Hoje no metro tresandava a fogo. Nos corredores o fumo era tanto que picava os olhos. Mas não se ouvia nenhum alarme. Do outro lado da linha, ninguém se movia. Coloquei um lenço sobre a boca e o nariz e sentei-me à espera do próximo. Havia um comboio parado na linha oposta. As pessoas levavam as mãos à cabeça, entravam e saíam rapidamente das carruagens e sorriam ao falar umas com as outras, esse sorriso torpe que acompanha as tragédias que não se abateram sobre nós próprios. Dois seguranças estavam parados numa das extremidades do túnel. Olhavam ora um para o outro, ora para a carruagem parada, e não diziam palavra. Equipados com coletes refletores, outros dois seguranças chegaram a correr, do outro lado do túnel. Ficaram a conversar calmamente sem se dirigir nem aos passageiros nem às carruagens. Os passos das pessoas que desciam os degraus para entrar na linha, tornavam-se progressivamente mais lentos; as pessoas hesitavam. Algumas entravam no túnel, outras, mais raramente, voltavam a subir os degraus depois de lançar um olhar em volta e desapareciam. Na plataforma, os homens punham as mãos nas ancas e arqueavam as costas. As mulheres sentavam-se e olhavam em volta como passarinhos. Esperei que algo acontecesse. Deveria ir-me embora? Não queria ir-me embora. Não queria mexer-me. Fiquei muito tempo sentada. Tinha um sentimento estranho ao que via, de tranquilidade. Na verdade, todos tinham, os seguranças, os passageiros que permaneceram sentados dentro da carruagem do comboio parado na linha oposta, os passageiros que aguardavam o próximo comboio do meu lado da linha e os que aguardavam na outra plataforma que a situação se resolvesse. Cheira a fogo, vê-se fumo, e é tudo. Não se sabe onde arde, não se sabe se temos de fugir, não deflagra.  

1 de janeiro de 2024

"E voltou para junto da raposa:
— Adeus, disse...
— Adeus, disse a raposa. Eis o meu segredo. É muito simples: só se pode ver com o coração. O essencial é invisível aos olhos.
— O essencial é invisível aos olhos, repetiu o principezinho de modo a poder recordar-se.
— É o tempo que perdeste com a tua rosa que torna a tua rosa tão importante.
— É o tempo que eu perdi com a minha rosa... disse o principezinho para se recordar.
Os homens esqueceram esta verdade, disse a raposa. Mas tu não deves esquecer-te. Tornaste-te para sempre responsável por aquilo que cativaste. Tu és responsável pela tua rosa... repetiu o principezinho, para se recordar."

Antoine de Saint-Exupéry

22 de dezembro de 2023

“A memorable story follows a predictable pattern, unpredictably.”

16 de dezembro de 2023

“Discordo de tudo isto. Chegaria ao ponto de dizer que a forma natural, apropriada e adequada do romance, pode ser a de um saco, de uma cesta. Um livro carrega palavras. As palavras guardam coisas. Transportam significados. Um romance é um frasco medicinal, que mantém as coisas numa relação particular e poderosa entre si e connosco. Uma das relações entre elementos de um romance pode muito bem ser o conflito, mas a redução da narrativa ao conflito é absurda.”

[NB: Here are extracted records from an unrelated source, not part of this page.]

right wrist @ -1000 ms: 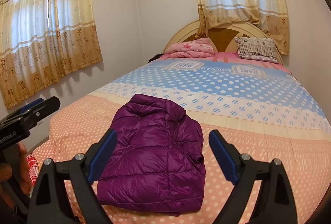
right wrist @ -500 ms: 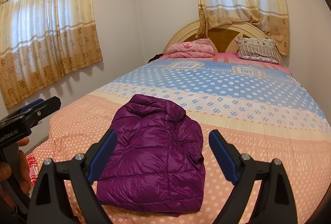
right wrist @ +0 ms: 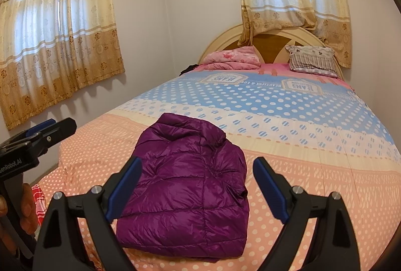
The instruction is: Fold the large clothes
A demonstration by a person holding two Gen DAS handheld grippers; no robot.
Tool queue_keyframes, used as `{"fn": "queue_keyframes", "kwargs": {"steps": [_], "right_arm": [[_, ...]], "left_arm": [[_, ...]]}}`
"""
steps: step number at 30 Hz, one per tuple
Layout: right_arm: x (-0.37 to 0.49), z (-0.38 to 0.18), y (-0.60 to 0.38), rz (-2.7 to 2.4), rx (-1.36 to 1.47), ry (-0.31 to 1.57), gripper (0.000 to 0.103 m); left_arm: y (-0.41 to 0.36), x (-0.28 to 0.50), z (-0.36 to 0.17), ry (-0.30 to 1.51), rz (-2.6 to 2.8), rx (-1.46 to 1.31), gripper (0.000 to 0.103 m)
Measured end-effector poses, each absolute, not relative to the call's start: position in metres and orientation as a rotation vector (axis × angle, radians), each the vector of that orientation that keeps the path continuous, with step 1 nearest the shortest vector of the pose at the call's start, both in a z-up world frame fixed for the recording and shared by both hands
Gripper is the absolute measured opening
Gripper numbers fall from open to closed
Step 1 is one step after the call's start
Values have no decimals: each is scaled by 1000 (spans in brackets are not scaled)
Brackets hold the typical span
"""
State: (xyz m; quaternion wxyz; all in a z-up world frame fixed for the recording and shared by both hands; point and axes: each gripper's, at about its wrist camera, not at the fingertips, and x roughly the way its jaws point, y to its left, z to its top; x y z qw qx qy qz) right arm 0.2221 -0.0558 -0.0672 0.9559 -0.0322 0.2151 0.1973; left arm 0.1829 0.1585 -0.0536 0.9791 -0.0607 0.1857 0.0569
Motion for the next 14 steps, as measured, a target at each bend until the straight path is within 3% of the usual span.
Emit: {"fn": "queue_keyframes", "kwargs": {"steps": [14], "right_arm": [[222, -71, -54, 407, -75, 444, 92]], "left_arm": [[159, 183, -61, 365, 104, -111, 96]]}}
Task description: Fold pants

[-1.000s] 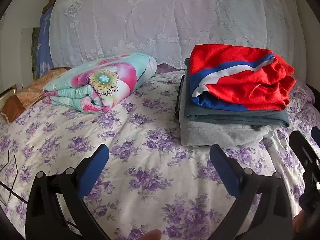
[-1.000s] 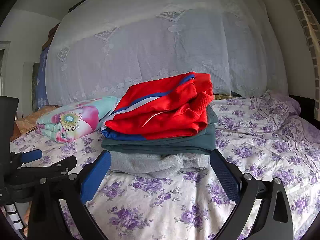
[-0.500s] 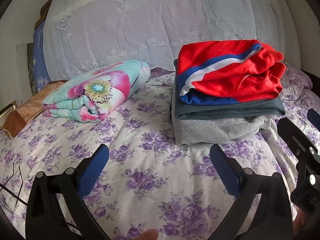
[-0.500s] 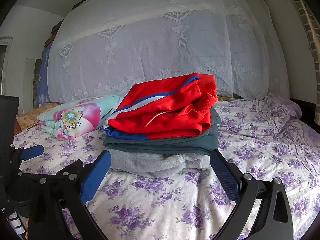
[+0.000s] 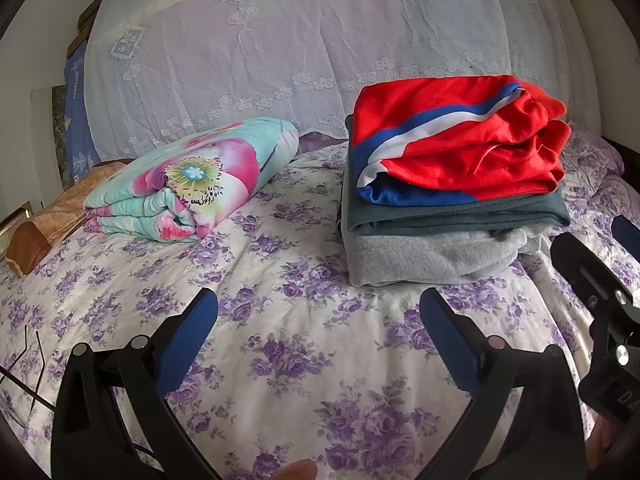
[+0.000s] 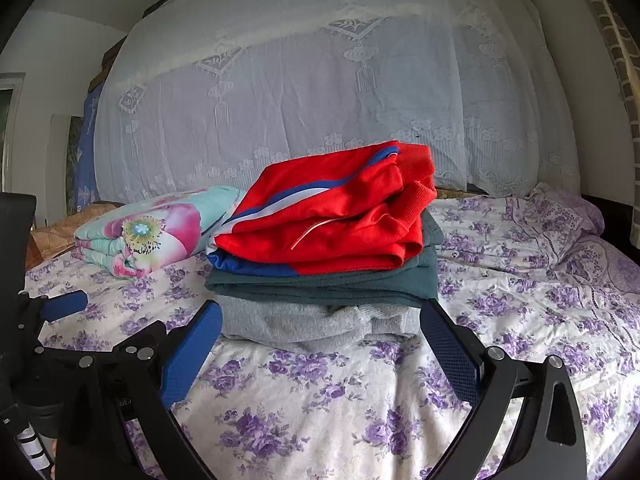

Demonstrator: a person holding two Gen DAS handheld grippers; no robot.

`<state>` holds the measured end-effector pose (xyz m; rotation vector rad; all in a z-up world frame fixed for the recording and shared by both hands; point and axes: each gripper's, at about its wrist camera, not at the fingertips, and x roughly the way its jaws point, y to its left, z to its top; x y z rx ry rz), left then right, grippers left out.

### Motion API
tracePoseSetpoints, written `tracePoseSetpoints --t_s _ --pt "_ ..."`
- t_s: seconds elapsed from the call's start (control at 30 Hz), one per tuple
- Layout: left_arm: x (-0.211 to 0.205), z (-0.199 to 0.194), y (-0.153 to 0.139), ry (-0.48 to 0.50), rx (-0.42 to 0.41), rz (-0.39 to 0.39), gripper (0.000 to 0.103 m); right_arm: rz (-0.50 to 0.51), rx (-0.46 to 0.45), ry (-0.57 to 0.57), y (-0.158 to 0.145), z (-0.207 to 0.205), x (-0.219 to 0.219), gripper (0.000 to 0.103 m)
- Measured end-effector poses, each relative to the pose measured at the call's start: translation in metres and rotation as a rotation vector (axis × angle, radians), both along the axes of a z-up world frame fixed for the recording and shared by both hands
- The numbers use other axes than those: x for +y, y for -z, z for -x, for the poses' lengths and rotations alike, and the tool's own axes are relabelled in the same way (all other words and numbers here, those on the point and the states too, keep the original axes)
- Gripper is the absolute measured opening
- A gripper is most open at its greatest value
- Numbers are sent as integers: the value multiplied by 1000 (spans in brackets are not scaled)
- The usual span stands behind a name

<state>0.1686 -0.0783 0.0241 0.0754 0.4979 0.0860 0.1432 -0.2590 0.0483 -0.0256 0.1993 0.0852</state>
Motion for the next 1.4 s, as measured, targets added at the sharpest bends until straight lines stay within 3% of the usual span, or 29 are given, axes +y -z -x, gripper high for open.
tracePoseSetpoints --t_s 1.4 --pt "-5 2 1 18 2 -12 98 0 9 -5 3 -2 -1 100"
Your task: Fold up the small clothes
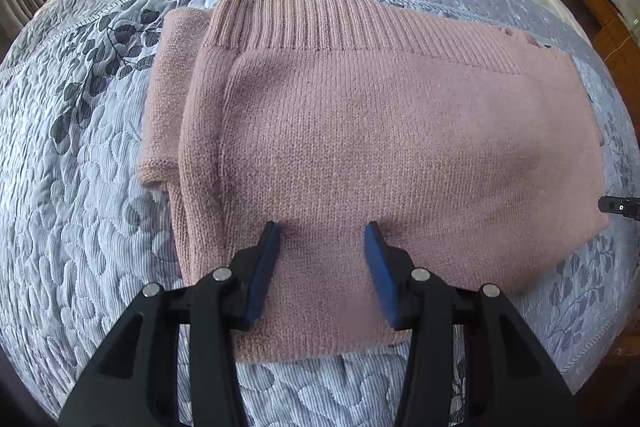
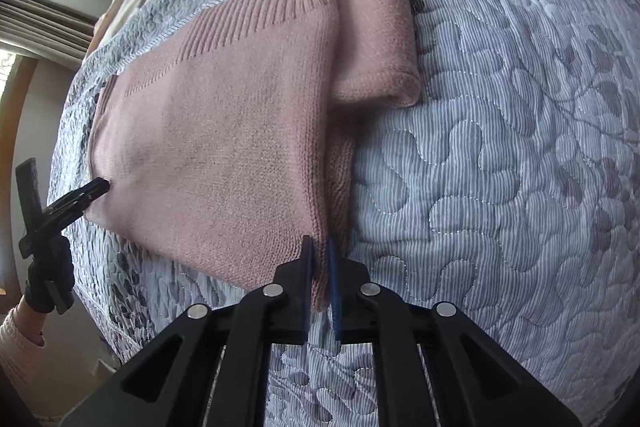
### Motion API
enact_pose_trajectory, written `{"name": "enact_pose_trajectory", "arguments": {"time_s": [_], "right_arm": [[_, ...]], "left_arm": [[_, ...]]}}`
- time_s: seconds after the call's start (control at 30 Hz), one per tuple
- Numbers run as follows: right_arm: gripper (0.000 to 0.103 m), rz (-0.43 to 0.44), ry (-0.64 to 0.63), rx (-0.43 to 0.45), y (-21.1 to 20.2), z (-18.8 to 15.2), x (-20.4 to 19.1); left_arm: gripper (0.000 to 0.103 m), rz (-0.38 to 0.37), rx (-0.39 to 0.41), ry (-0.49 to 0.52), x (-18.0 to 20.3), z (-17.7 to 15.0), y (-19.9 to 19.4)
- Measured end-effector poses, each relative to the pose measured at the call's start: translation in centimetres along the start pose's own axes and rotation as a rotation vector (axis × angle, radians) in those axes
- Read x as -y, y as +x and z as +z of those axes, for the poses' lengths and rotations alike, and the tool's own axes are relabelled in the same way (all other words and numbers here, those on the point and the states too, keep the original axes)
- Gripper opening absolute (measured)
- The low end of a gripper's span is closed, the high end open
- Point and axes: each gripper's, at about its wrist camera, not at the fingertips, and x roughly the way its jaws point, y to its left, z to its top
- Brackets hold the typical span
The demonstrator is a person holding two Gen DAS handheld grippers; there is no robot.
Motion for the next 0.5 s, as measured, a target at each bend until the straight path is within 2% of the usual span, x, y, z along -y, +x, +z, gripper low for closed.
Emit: {"name": "enact_pose_trajectory", "arguments": {"time_s": [0.07,0.1,0.13,0.27,0.33,0.4,0.5], "right_arm": [[0.008,0.006,0.009,-0.001,-0.1,0.0,0.1],[0.011,0.012,0.012,-0.003,-0.2,0.0,0.2],[0.019,0.015,0.019,-0.001,-0.4,0.1,0.3],[0.037,0.065,0.039,0.046,-2.3,0.5,0.4],[0.073,0.071,0.059,0.077,-3.3,1.2,0.8],[0.075,0.054,0.066,0.116,-4.0,2.1,1.2],[0.075,0.08,0.097,0.134,-3.9,3.9,2.2]], "left_arm": [[0.044,-0.001,0.001,-0.007,0.0,0.0,-0.1],[0.044,-0.001,0.002,-0.013,0.0,0.1,-0.2],[0.044,-0.003,0.002,-0.021,0.0,0.1,-0.3],[0.048,-0.013,0.031,-0.045,-0.1,0.6,-1.6],[0.053,-0.025,0.054,-0.057,0.0,1.0,-2.3],[0.056,-0.04,0.064,-0.07,0.2,1.6,-2.7],[0.058,-0.049,0.076,-0.077,0.7,2.5,-2.6]]}}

Ursula K. Le Guin, A ficção como cesta: uma teoria


Notas das revisões finais de Elena Ferrante para a História
 da Menina Perdida.
As Mrs. Dalloway walks, she does not merely perceive the city around her. Rather, she dips in and out of her past, remolding London into a highly textured mental landscape, “making it up, building it round one, tumbling it, creating it every moment afresh.”

(...).

Woolf relished the creative energy of London’s streets, describing it in her diary as “being on the highest crest of the biggest wave, right in the centre & swim of things.

12 de dezembro de 2023

“E a visão longínqua do centro que mal se vê, e a visão que as clareiras do bosque oferecem, parecem prometer, mais que uma visão nova, um meio de visibilidade onde a imagem seja real e o pensamento e o sentir se identifiquem sem ser à custa de se perderem um no outro, ou de se anularem.”